### Stored entries:
•••
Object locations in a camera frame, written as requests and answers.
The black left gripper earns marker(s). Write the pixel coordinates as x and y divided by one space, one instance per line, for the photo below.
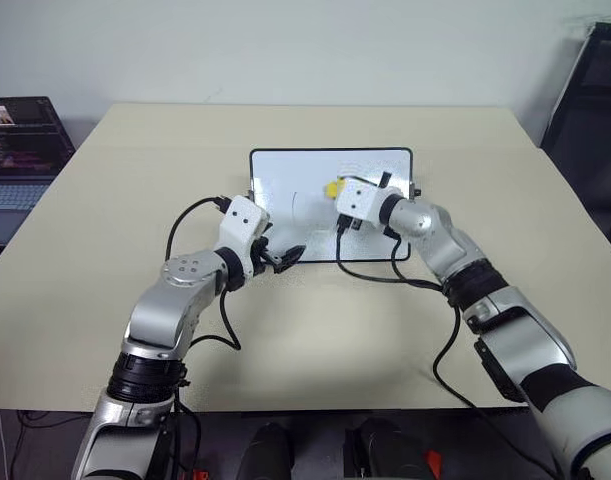
261 250

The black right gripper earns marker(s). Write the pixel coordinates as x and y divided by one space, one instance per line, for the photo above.
350 224

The yellow whiteboard eraser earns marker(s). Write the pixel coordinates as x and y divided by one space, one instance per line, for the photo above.
333 190

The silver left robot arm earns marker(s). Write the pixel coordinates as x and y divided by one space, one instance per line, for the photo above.
160 310

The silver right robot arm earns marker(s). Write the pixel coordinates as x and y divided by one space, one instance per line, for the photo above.
515 325

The black-framed small whiteboard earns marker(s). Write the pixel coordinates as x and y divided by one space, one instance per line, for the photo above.
295 185

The dark rounded shape with red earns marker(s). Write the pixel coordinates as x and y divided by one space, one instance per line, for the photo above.
385 450

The black chair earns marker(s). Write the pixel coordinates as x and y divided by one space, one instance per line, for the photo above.
590 125

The open grey laptop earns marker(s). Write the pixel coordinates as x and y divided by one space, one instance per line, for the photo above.
20 150

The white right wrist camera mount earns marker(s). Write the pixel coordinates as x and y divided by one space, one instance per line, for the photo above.
360 200

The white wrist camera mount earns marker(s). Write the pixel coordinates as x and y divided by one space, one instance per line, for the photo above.
360 200
240 217

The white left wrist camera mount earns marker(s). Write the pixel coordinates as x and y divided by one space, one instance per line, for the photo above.
240 217
•••
### Your goal:
Send back the data above word for word, with the pictures left out.

### Result for this task:
Object locations in a camera frame, written as requests and answers.
The black left gripper earns marker(s). Write the pixel coordinates as x and y divided by one space, one instance per line, for the photo below.
261 250

The black right gripper earns marker(s). Write the pixel coordinates as x and y divided by one space, one instance per line, for the photo above.
350 224

The yellow whiteboard eraser earns marker(s). Write the pixel coordinates as x and y divided by one space, one instance per line, for the photo above.
333 190

The silver left robot arm earns marker(s). Write the pixel coordinates as x and y divided by one space, one instance per line, for the photo above.
160 310

The silver right robot arm earns marker(s). Write the pixel coordinates as x and y divided by one space, one instance per line, for the photo above.
515 325

The black-framed small whiteboard earns marker(s). Write the pixel coordinates as x and y divided by one space, one instance per line, for the photo above.
295 185

The dark rounded shape with red earns marker(s). Write the pixel coordinates as x and y divided by one space, one instance per line, for the photo above.
385 450

The black chair earns marker(s). Write the pixel coordinates as x and y divided by one space, one instance per line, for the photo above.
590 125

The open grey laptop earns marker(s). Write the pixel coordinates as x and y divided by one space, one instance per line, for the photo above.
20 150

The white right wrist camera mount earns marker(s). Write the pixel coordinates as x and y divided by one space, one instance per line, for the photo above.
360 200

The white wrist camera mount earns marker(s). Write the pixel coordinates as x and y divided by one space, one instance per line, for the photo above.
360 200
240 217

The white left wrist camera mount earns marker(s). Write the pixel coordinates as x and y divided by one space, one instance per line, for the photo above.
240 217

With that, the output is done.